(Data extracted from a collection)
-----

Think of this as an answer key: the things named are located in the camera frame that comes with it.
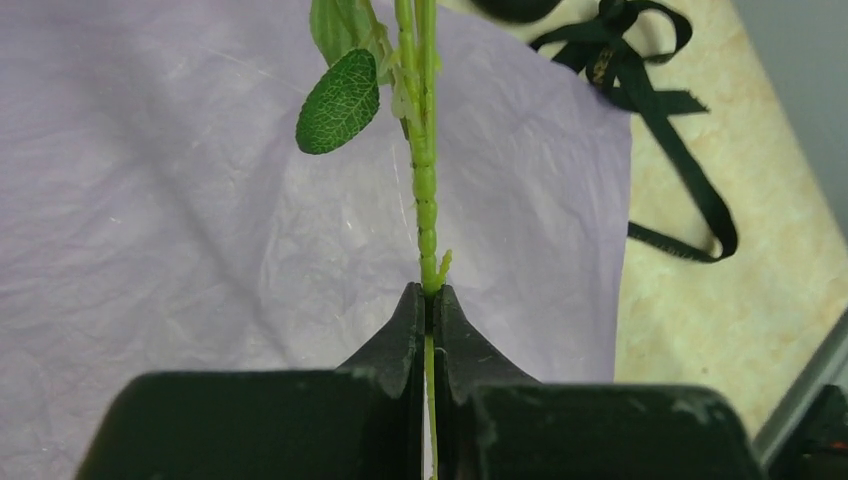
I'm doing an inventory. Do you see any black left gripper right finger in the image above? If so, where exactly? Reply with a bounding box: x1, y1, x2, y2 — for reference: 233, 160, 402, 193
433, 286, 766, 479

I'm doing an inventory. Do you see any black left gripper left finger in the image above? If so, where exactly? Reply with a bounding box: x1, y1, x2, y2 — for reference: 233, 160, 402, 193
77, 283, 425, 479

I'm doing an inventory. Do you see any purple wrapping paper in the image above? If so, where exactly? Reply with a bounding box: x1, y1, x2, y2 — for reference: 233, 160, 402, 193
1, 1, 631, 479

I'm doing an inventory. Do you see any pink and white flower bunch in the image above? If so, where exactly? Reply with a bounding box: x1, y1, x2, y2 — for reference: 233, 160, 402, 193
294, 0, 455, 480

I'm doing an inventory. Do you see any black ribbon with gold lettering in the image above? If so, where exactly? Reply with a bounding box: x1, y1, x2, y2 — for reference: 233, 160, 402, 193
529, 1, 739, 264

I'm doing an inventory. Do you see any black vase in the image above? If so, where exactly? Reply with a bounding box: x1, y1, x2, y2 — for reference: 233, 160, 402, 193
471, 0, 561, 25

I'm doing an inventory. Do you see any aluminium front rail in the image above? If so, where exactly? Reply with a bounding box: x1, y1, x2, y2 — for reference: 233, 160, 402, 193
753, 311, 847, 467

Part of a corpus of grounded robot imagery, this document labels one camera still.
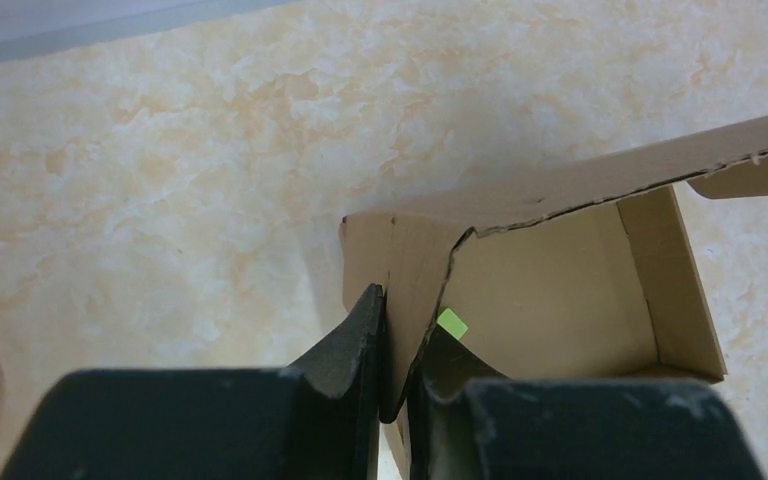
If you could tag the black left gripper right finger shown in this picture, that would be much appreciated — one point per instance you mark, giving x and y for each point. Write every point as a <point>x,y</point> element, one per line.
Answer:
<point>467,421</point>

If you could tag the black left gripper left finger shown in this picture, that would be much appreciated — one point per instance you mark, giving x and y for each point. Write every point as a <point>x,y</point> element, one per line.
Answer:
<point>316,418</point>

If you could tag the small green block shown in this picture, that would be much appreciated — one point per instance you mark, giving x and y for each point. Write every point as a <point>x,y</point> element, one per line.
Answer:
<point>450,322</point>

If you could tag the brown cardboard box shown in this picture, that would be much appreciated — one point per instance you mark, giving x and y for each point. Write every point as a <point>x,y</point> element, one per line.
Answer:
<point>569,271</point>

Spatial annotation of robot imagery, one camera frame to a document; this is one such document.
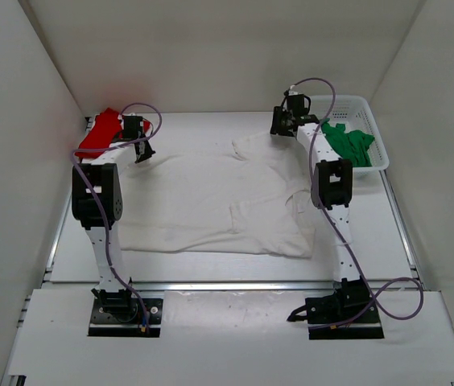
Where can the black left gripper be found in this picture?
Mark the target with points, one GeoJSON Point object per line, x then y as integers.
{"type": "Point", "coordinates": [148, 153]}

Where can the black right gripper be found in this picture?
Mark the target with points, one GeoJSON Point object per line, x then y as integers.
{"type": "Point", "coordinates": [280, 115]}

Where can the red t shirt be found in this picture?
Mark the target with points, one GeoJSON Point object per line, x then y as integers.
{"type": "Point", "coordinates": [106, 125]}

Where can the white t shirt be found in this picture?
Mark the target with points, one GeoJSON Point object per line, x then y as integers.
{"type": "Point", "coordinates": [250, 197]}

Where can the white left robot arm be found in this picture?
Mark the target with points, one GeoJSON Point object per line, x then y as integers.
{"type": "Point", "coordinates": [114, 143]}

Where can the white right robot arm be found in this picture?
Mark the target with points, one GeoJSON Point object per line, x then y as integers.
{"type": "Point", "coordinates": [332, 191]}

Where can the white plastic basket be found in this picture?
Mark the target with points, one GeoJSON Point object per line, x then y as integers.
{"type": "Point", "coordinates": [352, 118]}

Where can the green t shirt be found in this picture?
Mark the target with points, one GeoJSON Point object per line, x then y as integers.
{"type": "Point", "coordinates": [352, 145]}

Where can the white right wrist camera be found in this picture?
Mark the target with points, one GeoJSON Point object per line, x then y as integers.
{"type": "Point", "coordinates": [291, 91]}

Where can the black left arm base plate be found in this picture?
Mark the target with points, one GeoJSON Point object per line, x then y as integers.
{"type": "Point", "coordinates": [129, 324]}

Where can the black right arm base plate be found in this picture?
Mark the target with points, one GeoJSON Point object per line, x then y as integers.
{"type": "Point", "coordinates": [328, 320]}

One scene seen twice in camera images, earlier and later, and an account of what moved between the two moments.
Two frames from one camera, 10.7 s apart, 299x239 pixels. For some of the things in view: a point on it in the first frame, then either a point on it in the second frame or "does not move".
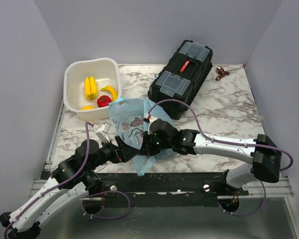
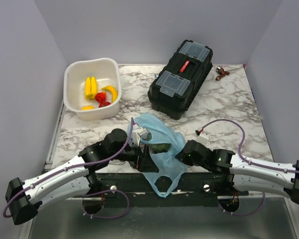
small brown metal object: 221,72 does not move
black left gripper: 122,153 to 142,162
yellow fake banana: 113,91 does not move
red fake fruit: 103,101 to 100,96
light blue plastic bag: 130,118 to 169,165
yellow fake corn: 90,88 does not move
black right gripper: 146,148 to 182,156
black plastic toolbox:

-----

:: WORK TASK ::
Reproduce the records above word for word, without the images.

:: OUTPUT BELOW ::
Think of this as an answer key: the things named are located in the camera frame that comes with it.
I'm doing an inventory. Do you see any black left gripper right finger in the image above? If so, where exactly? Reply with a bounding box: x1, y1, x2, y2 — for reference: 233, 160, 402, 193
433, 286, 766, 479

I'm doing an inventory. Do you see any black left gripper left finger in the image above? If so, where exactly? Reply with a bounding box: x1, y1, x2, y2 — for reference: 233, 160, 402, 193
77, 283, 425, 479

I'm doing an inventory. Do you see any purple wrapping paper in the image above? If so, where exactly? Reply with a bounding box: x1, y1, x2, y2 — for reference: 233, 160, 402, 193
1, 1, 631, 479

I'm doing an inventory. Do you see any pink and white flower bunch in the image above? If so, where exactly? Reply with a bounding box: x1, y1, x2, y2 — for reference: 233, 160, 402, 193
294, 0, 455, 480

I'm doing an inventory. Do you see any black ribbon with gold lettering in the image above? If so, where exactly? Reply with a bounding box: x1, y1, x2, y2 — for reference: 233, 160, 402, 193
529, 1, 739, 264

I'm doing an inventory. Do you see any black vase in the image above? If so, where exactly? Reply with a bounding box: x1, y1, x2, y2 — for reference: 233, 160, 402, 193
471, 0, 561, 25

I'm doing an inventory. Do you see any aluminium front rail in the image above? If so, where exactly? Reply with a bounding box: x1, y1, x2, y2 — for reference: 233, 160, 402, 193
753, 311, 847, 467

Part of a corpus of grounded robot imagery, this document labels one camera still.
If you could tag the black left gripper right finger shown in this picture, that would be much appreciated — one point per instance you mark, giving x and y for each point. Write every point as a <point>x,y</point> element, one per line.
Answer:
<point>467,421</point>

If you could tag the black left gripper left finger shown in this picture, that would be much appreciated — one point per instance you mark, giving x and y for each point. Write every point as a <point>x,y</point> element, one per line.
Answer:
<point>316,418</point>

If you could tag the small green block shown in this picture, that would be much appreciated — one point per instance you mark, giving x and y for each point. Write every point as a <point>x,y</point> element, one per line.
Answer:
<point>450,322</point>

If you could tag the brown cardboard box shown in this picture, that would be much appreciated — one point per instance you mark, giving x and y for each point. Write every point as a <point>x,y</point> element, one per line.
Answer:
<point>569,271</point>

Spatial annotation of robot imagery, one camera frame to a document; this is one such document.
Where can the black left gripper be found in this picture?
Mark the target with points, one GeoJSON Point object per line, x then y as integers.
{"type": "Point", "coordinates": [148, 153]}

Where can the black right gripper be found in this picture?
Mark the target with points, one GeoJSON Point object per line, x then y as integers.
{"type": "Point", "coordinates": [280, 115]}

Where can the red t shirt be found in this picture?
Mark the target with points, one GeoJSON Point object per line, x then y as integers.
{"type": "Point", "coordinates": [106, 125]}

Where can the white t shirt be found in this picture?
Mark the target with points, one GeoJSON Point object per line, x then y as integers.
{"type": "Point", "coordinates": [250, 197]}

Where can the white left robot arm be found in this picture?
Mark the target with points, one GeoJSON Point object per line, x then y as integers.
{"type": "Point", "coordinates": [114, 143]}

Where can the white right robot arm be found in this picture?
Mark the target with points, one GeoJSON Point object per line, x then y as integers.
{"type": "Point", "coordinates": [332, 191]}

Where can the white plastic basket be found in this picture?
Mark the target with points, one GeoJSON Point object per line, x then y as integers.
{"type": "Point", "coordinates": [352, 118]}

Where can the green t shirt be found in this picture?
Mark the target with points, one GeoJSON Point object per line, x then y as integers.
{"type": "Point", "coordinates": [352, 145]}

Where can the white right wrist camera be found in this picture?
Mark the target with points, one GeoJSON Point object per line, x then y as integers.
{"type": "Point", "coordinates": [291, 91]}

Where can the black left arm base plate be found in this picture?
Mark the target with points, one GeoJSON Point object per line, x then y as integers.
{"type": "Point", "coordinates": [129, 324]}

Where can the black right arm base plate be found in this picture?
Mark the target with points, one GeoJSON Point object per line, x then y as integers.
{"type": "Point", "coordinates": [328, 320]}

One scene seen twice in camera images, earlier and later, and an account of what moved between the two moments.
Two frames from one camera, 10.7 s apart, 299x239 pixels. For some of the things in view: a point on it in the first frame, then either a point on it in the second frame or "does not move".
small brown metal object: 221,72 does not move
black left gripper: 122,153 to 142,162
yellow fake banana: 113,91 does not move
red fake fruit: 103,101 to 100,96
light blue plastic bag: 130,118 to 169,165
yellow fake corn: 90,88 does not move
black right gripper: 146,148 to 182,156
black plastic toolbox:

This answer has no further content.